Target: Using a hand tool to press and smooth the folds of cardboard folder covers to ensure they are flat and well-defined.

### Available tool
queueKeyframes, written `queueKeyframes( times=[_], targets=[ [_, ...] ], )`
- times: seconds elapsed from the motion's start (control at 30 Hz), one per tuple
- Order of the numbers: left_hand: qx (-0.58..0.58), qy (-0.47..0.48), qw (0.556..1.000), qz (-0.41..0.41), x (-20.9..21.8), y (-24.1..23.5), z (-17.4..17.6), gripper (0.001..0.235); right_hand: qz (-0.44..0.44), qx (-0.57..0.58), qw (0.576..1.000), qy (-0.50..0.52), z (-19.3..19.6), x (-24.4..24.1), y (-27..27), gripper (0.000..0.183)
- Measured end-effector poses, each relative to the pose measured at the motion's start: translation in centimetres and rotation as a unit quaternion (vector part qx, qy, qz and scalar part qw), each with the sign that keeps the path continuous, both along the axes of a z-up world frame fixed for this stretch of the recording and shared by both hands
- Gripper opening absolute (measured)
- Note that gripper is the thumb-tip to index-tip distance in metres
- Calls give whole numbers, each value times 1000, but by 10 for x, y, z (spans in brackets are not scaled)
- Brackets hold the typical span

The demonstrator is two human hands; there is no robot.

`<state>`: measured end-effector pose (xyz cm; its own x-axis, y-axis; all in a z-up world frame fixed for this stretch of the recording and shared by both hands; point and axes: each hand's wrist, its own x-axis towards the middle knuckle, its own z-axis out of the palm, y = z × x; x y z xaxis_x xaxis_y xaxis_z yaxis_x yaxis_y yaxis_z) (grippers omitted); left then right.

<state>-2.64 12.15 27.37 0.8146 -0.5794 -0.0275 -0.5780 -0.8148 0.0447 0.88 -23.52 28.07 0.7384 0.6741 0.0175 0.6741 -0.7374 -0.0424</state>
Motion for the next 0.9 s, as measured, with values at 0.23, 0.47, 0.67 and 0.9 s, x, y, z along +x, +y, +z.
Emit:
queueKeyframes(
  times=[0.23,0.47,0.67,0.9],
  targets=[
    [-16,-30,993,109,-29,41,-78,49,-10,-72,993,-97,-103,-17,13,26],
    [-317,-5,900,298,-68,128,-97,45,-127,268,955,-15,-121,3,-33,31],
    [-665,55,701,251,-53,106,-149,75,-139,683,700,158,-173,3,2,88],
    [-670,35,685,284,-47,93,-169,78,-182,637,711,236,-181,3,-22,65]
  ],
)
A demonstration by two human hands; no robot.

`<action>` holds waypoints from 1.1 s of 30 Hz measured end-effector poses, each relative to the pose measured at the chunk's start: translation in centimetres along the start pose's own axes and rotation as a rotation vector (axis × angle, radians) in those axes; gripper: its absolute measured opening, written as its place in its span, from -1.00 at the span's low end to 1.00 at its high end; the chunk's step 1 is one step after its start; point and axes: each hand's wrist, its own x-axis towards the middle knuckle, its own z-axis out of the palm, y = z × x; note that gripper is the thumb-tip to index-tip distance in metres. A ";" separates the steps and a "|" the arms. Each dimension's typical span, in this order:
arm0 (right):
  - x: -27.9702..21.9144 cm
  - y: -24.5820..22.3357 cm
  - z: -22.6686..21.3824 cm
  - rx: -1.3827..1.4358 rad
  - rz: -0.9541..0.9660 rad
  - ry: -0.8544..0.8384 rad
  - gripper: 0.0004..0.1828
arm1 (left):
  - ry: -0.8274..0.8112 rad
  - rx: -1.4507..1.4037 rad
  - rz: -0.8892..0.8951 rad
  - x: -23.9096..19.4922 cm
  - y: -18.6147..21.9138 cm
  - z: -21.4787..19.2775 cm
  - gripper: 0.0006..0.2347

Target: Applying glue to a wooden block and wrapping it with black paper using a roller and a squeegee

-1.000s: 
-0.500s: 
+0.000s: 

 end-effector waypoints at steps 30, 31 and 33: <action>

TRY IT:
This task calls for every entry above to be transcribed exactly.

YOUR RESPONSE:
Target: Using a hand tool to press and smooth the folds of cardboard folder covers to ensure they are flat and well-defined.

### Available tool
queueKeyframes, written `queueKeyframes( times=[_], targets=[ [_, ...] ], )`
- times: seconds elapsed from the motion's start (control at 30 Hz), one per tuple
- Order of the numbers: left_hand: qx (-0.58..0.58), qy (-0.47..0.48), qw (0.556..1.000), qz (-0.41..0.41), x (-20.9..21.8), y (-24.1..23.5), z (-17.4..17.6), gripper (0.001..0.235); right_hand: qz (-0.44..0.44), qx (-0.57..0.58), qw (0.576..1.000), qy (-0.50..0.52), z (-19.3..19.6), x (-24.4..24.1), y (-27..27), gripper (0.000..0.183)
- Measured end-effector poses, each relative to the pose measured at the motion's start: translation in centimetres and rotation as a unit quaternion (vector part qx, qy, qz and scalar part qw), each with the sign that keeps the path continuous, both along the axes of a z-up world frame fixed for this stretch of the recording and shared by both hands
- Gripper opening absolute (measured)
- Note that gripper is the thumb-tip to index-tip distance in metres
- Calls give whole numbers, each value times 1000, but by 10 for x, y, z (spans in brackets are not scaled)
- Brackets hold the typical span

The demonstrator is two human hands; there is no robot.

`<state>`: measured end-effector pose (xyz cm; its own x-axis, y-axis; all in a z-up world frame fixed for this stretch of the recording and shared by both hands; point and axes: each hand's wrist, its own x-axis towards the middle knuckle, its own z-axis out of the palm, y = z × x; x y z xaxis_x xaxis_y xaxis_z yaxis_x yaxis_y yaxis_z) (grippers omitted); left then right.

<state>-2.64 12.15 27.37 0.8146 -0.5794 -0.0275 -0.5780 -0.8148 0.0447 0.88 -23.52 28.07 0.7384 0.6741 0.0175 0.6741 -0.7374 -0.0424</state>
Motion for the next 0.9 s, as measured, with values at 0.23, 0.47, 0.67 and 0.9 s, x, y, z along +x, +y, +z.
Emit:
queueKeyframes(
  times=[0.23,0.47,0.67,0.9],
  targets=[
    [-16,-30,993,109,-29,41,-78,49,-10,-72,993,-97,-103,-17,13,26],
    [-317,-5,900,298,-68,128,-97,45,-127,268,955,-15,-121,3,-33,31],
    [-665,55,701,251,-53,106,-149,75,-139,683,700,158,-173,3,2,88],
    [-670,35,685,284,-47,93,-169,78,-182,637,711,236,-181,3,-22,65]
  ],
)
A demonstration by two human hands; no robot.

`<action>` holds waypoints from 1.1 s of 30 Hz measured end-effector poses, each relative to the pose measured at the chunk's start: translation in centimetres along the start pose's own axes and rotation as a rotation vector (axis × angle, radians) in those axes; gripper: its absolute measured opening, written as its place in its span, from -1.00 at the span's low end to 1.00 at its high end; the chunk's step 1 is one step after its start; point and axes: each hand's wrist, its own x-axis towards the middle knuckle, its own z-axis out of the palm, y = z × x; note that gripper is the thumb-tip to index-tip distance in metres. A ";" separates the steps and a "|" the arms. Each dimension's typical span, in this order:
arm0 (right):
  - x: -27.9702..21.9144 cm
  - y: -24.5820..22.3357 cm
  - z: -22.6686..21.3824 cm
  - rx: -1.3827..1.4358 rad
  - rz: -0.9541..0.9660 rad
  - ry: -0.8544..0.8384 rad
  - gripper: 0.0004..0.1828
arm1 (left):
  - ry: -0.8274..0.8112 rad
  - rx: -1.4507..1.4037 rad
  - rz: -0.8892..0.8951 rad
  - x: -23.9096..19.4922 cm
  - y: -18.6147..21.9138 cm
  - z: -21.4787..19.2775 cm
  - gripper: 0.0006..0.2347

Target: Applying glue to a wooden block and wrapping it with black paper using a roller and a squeegee

-1.000s: 
-0.500s: 
+0.000s: 

 end-effector waypoints at steps 30, 31 and 33: <action>

This exercise has been fully answered.